The Blue Seuss by Terrance Hayes
from Wind in a Box
Blacks in one box
Blacks in two box
Blacks on
Blacks stacked in boxes stacked on boxes
Blacks in boxes stacked on shores
Blacks in boxes stacked on boats in darkness
Blacks in boxes do not float
Blacks in boxes cut their losses
Blacks on boat docks
Blacks on auction
Blacks on wagons
Blacks with masters in the houses
Blacks with bosses in the fields
Blacks in helmets toting rifles
Blacks in Harlem toting banjoes boots and quilts
Blacks on foot
Blacks on busses
Blacks on backwood hardwood stages singing blues
Blacks on Broadway singing too
Blacks can Charleston
Blacks can foxtrot
Blacks can bebop
Blacks can moonwalk
Blacks can beatbox
Blacks can run fast too
Blacks on
Blacks and
Blacks on knees and
Blacks on couches
Blacks on Good Times
Blacks on Roots
Blacks on Cosby
Blacks in voting booths are
Blacks in boxes
Blacks beside
Blacks in row of houses are
Blacks in boxes too
I should probably preface any other discussion of this poem with the fact that it was published in Wind in a Box in 2006, before the most recent controversy around Dr. Seuss’s racist imagery. Although that context perhaps adds extra significance onto this poem which effectively adopts a Seussian voice to narrate an extremely simplified version of black history in the United States. This is one of many poems in the book titled “The Blue <Person>” where the people emulated run the gamut from Amiri Baraka to David Bowie to Jorge Luis Borges.

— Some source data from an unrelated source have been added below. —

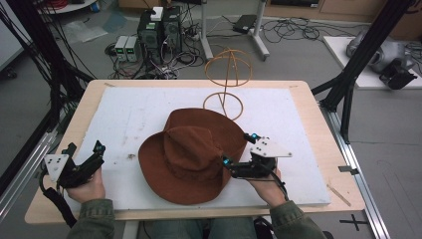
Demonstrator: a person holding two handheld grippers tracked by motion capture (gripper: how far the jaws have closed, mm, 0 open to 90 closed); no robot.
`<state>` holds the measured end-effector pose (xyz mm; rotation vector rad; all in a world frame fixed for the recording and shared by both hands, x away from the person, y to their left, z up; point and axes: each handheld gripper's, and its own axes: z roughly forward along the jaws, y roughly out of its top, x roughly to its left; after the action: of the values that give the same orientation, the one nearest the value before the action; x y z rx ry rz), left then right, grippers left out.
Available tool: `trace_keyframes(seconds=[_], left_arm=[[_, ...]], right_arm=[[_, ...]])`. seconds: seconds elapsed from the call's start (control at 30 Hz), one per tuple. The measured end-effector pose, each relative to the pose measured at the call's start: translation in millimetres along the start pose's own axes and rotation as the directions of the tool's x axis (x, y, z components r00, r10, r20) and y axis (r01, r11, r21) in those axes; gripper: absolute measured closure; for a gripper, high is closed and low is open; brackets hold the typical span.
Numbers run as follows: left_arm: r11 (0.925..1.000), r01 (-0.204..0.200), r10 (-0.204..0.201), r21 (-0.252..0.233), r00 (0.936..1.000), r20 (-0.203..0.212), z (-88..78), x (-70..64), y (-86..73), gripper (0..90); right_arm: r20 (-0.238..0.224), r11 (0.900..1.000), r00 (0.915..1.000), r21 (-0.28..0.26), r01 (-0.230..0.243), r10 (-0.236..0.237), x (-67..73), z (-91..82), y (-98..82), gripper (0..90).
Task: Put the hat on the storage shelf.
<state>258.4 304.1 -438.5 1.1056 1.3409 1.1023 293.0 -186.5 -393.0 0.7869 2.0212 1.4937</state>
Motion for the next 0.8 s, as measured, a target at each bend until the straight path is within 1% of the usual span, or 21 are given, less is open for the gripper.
trace_keyframes(seconds=[0.07,0.1,0.13,0.2,0.23,0.27,0.3,0.33,0.37,0.4,0.43,0.47,0.5,0.53,0.57,0.6,0.63,0.67,0.73,0.77,0.8], left_arm=[[1.0,0.001,-0.001,0.001,1.0,0.003,0.1,-0.3,0.2,16.4],[1.0,0.001,-0.001,0.0,1.0,0.004,0.0,-0.4,0.3,16.4],[1.0,0.0,0.0,0.001,1.0,0.003,-0.1,-0.5,0.4,16.4],[1.0,0.0,0.0,0.001,1.0,0.004,0.0,-0.3,0.2,16.5],[1.0,0.0,0.0,0.002,1.0,0.003,-0.1,0.1,0.2,16.5],[1.0,0.001,-0.001,0.002,1.0,0.001,-0.1,0.7,0.2,16.5],[1.0,0.001,-0.001,0.002,1.0,0.001,-0.1,0.7,0.2,16.6],[1.0,0.002,-0.002,0.005,1.0,-0.001,-0.2,1.4,0.1,16.6],[1.0,0.002,-0.002,0.005,1.0,-0.001,-0.2,1.4,0.1,16.5],[1.0,0.003,-0.003,0.003,1.0,-0.006,-0.6,2.2,0.0,16.5],[1.0,0.003,-0.003,0.003,1.0,-0.006,-0.6,2.2,0.0,16.6],[1.0,0.005,-0.005,0.002,1.0,-0.007,-0.5,2.8,-0.1,16.6],[1.0,0.005,-0.005,0.002,1.0,-0.007,-0.5,2.8,-0.1,16.6],[1.0,0.005,-0.005,0.005,1.0,-0.007,-0.3,3.0,-0.5,16.6],[1.0,0.003,-0.003,0.006,1.0,-0.006,-0.3,3.0,-0.5,16.6],[1.0,0.003,-0.003,0.006,1.0,-0.006,-0.3,3.0,-0.5,16.6],[1.0,0.005,-0.005,0.005,1.0,-0.004,-0.1,2.7,-0.6,16.6],[1.0,0.005,-0.005,0.006,1.0,-0.001,-0.3,2.2,-0.3,16.5],[1.0,0.004,-0.004,0.003,1.0,-0.002,-0.4,2.2,-0.2,16.6],[1.0,0.006,-0.006,-0.001,1.0,-0.002,-0.2,2.5,0.0,16.6],[1.0,0.008,-0.008,0.001,1.0,-0.002,-0.2,2.9,-0.2,16.6]], right_arm=[[-0.025,0.998,0.9992,0.048,0.032,-0.031,4.1,7.6,-0.5,4.2],[-0.025,0.998,0.9992,0.048,0.032,-0.031,4.1,7.6,-0.5,4.2],[-0.034,0.997,0.9988,0.066,0.037,-0.035,6.2,11.9,-1.2,4.2],[-0.069,0.99,0.9967,0.129,0.051,-0.042,10.4,26.6,-4.0,4.2],[-0.069,0.99,0.9967,0.129,0.051,-0.042,10.4,26.6,-4.0,4.2],[-0.103,0.977,0.993,0.199,0.078,-0.058,13.1,39.1,-6.0,4.2],[-0.103,0.977,0.993,0.199,0.078,-0.058,13.1,39.1,-6.0,4.2],[-0.134,0.959,0.9885,0.265,0.104,-0.07,15.3,48.0,-6.9,6.6],[-0.134,0.959,0.9885,0.265,0.104,-0.07,15.3,48.0,-6.9,6.6],[-0.168,0.94,0.9834,0.321,0.12,-0.069,16.5,54.8,-5.8,18.8],[-0.168,0.94,0.9834,0.321,0.12,-0.069,16.5,54.8,-5.8,18.8],[-0.219,0.929,0.975,0.353,0.113,-0.035,16.2,56.3,-1.6,45.1],[-0.238,0.924,0.9709,0.365,0.115,-0.027,16.1,57.0,0.4,57.0],[-0.242,0.918,0.9702,0.382,0.109,-0.014,16.2,57.6,1.9,69.7],[-0.228,0.91,0.9736,0.403,0.092,0.002,16.3,58.3,2.8,79.7],[-0.218,0.9,0.9757,0.43,0.078,0.02,15.1,59.7,2.9,85.3],[-0.218,0.9,0.9757,0.43,0.078,0.02,15.1,59.7,2.9,85.3],[-0.208,0.89,0.9755,0.454,0.032,0.071,12.8,61.7,1.9,88.4],[-0.203,0.895,0.975,0.445,0.01,0.09,11.8,61.5,1.2,88.7],[-0.199,0.903,0.9763,0.43,0.01,0.084,11.9,61.1,0.8,88.8],[-0.197,0.905,0.9775,0.424,0.017,0.075,12.5,60.7,0.8,88.9]])
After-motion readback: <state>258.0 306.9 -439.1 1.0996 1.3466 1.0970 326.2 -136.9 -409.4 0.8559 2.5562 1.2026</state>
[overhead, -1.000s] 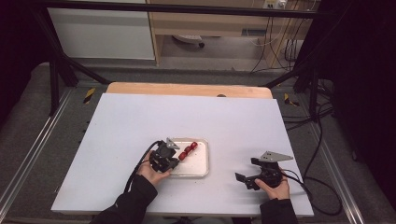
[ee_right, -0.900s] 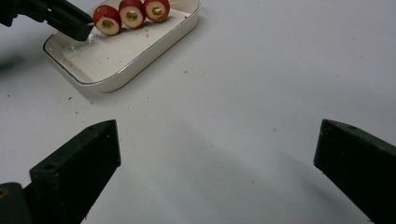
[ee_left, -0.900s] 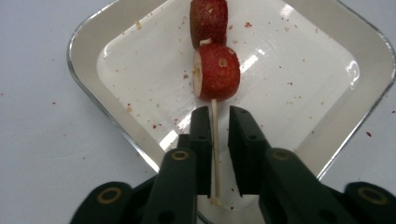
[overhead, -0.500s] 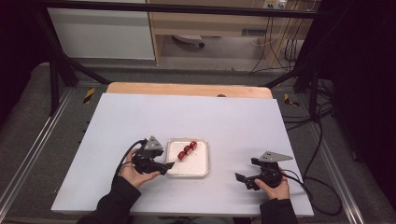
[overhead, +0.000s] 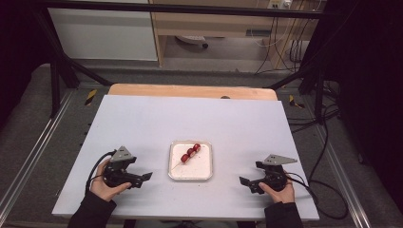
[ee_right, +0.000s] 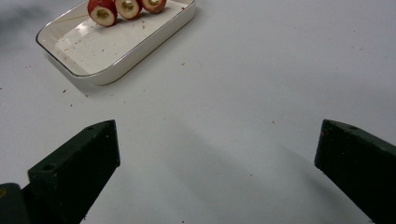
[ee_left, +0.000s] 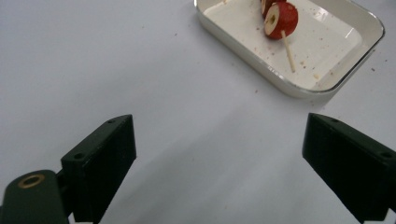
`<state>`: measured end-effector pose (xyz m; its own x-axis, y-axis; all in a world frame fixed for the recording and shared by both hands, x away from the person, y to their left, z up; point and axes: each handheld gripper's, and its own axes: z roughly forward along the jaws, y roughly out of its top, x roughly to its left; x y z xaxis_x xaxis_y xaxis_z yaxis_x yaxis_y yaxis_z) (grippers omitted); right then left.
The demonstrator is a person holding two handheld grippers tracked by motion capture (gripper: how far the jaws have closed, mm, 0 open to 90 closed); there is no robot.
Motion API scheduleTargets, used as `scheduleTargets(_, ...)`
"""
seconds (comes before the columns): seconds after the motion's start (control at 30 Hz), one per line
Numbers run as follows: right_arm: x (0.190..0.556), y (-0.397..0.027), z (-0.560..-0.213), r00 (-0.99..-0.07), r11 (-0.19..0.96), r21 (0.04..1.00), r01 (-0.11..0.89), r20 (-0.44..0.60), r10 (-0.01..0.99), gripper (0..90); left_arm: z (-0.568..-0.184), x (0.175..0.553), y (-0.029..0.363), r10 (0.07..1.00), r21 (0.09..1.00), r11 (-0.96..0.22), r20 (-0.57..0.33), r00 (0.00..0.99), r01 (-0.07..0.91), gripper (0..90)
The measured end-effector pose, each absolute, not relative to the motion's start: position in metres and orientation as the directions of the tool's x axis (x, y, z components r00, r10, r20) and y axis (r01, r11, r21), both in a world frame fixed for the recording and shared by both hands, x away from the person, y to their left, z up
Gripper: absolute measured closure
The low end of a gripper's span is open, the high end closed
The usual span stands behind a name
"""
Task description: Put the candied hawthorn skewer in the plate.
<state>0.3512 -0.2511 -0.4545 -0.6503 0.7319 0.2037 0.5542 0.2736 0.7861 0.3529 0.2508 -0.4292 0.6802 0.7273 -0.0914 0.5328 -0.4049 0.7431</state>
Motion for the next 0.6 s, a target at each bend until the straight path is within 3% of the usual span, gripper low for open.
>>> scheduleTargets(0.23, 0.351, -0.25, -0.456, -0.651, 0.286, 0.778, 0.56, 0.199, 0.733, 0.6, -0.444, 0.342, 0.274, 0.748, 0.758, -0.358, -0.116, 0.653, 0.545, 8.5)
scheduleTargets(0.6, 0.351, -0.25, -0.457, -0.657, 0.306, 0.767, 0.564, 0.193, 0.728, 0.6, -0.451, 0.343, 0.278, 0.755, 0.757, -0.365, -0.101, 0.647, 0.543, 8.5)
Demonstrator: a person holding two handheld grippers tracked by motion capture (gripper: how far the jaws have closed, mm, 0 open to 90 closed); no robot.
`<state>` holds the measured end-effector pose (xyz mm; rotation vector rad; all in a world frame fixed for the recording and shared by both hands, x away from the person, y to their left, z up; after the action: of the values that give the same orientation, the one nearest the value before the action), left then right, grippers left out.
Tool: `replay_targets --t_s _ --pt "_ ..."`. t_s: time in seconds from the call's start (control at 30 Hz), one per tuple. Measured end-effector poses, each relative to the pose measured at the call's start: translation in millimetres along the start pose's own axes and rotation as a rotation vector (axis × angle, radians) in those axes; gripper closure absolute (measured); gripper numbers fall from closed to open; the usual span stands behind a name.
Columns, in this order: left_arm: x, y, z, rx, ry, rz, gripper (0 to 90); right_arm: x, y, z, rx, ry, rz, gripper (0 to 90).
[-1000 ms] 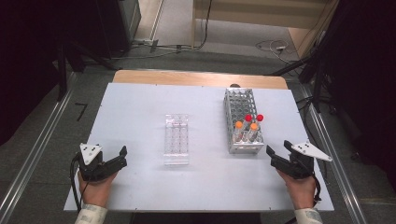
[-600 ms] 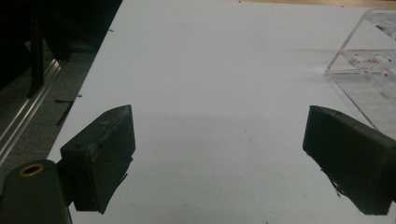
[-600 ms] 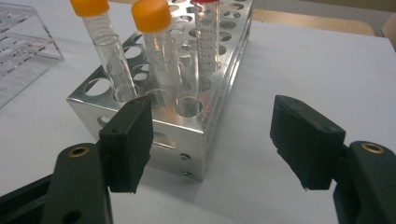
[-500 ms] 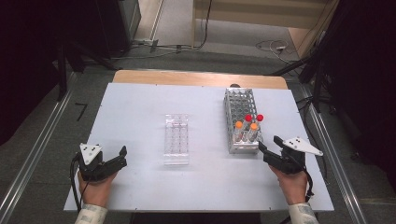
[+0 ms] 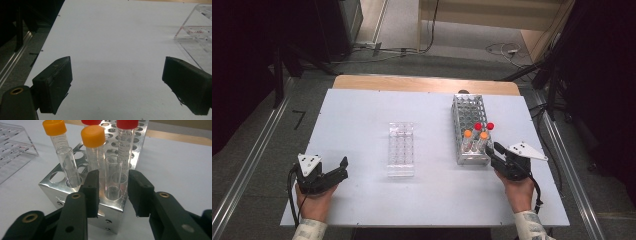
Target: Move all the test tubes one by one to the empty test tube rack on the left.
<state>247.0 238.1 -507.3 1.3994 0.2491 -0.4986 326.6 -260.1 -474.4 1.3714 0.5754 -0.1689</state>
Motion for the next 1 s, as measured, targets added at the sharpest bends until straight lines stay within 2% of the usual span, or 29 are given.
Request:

There’s so much to like about this poem, from its structural conceit to the way that single words are phrases are used to evoke historical events (“busses” invoking Rosa Parks for example) to how Terrance draws so much sonically in single lines (“Blacks in boxes stacked on boats in darkness”).
I don’t know that I want or need to say much more other than Terrance Hayes is amazing, and you should read everything you can by him.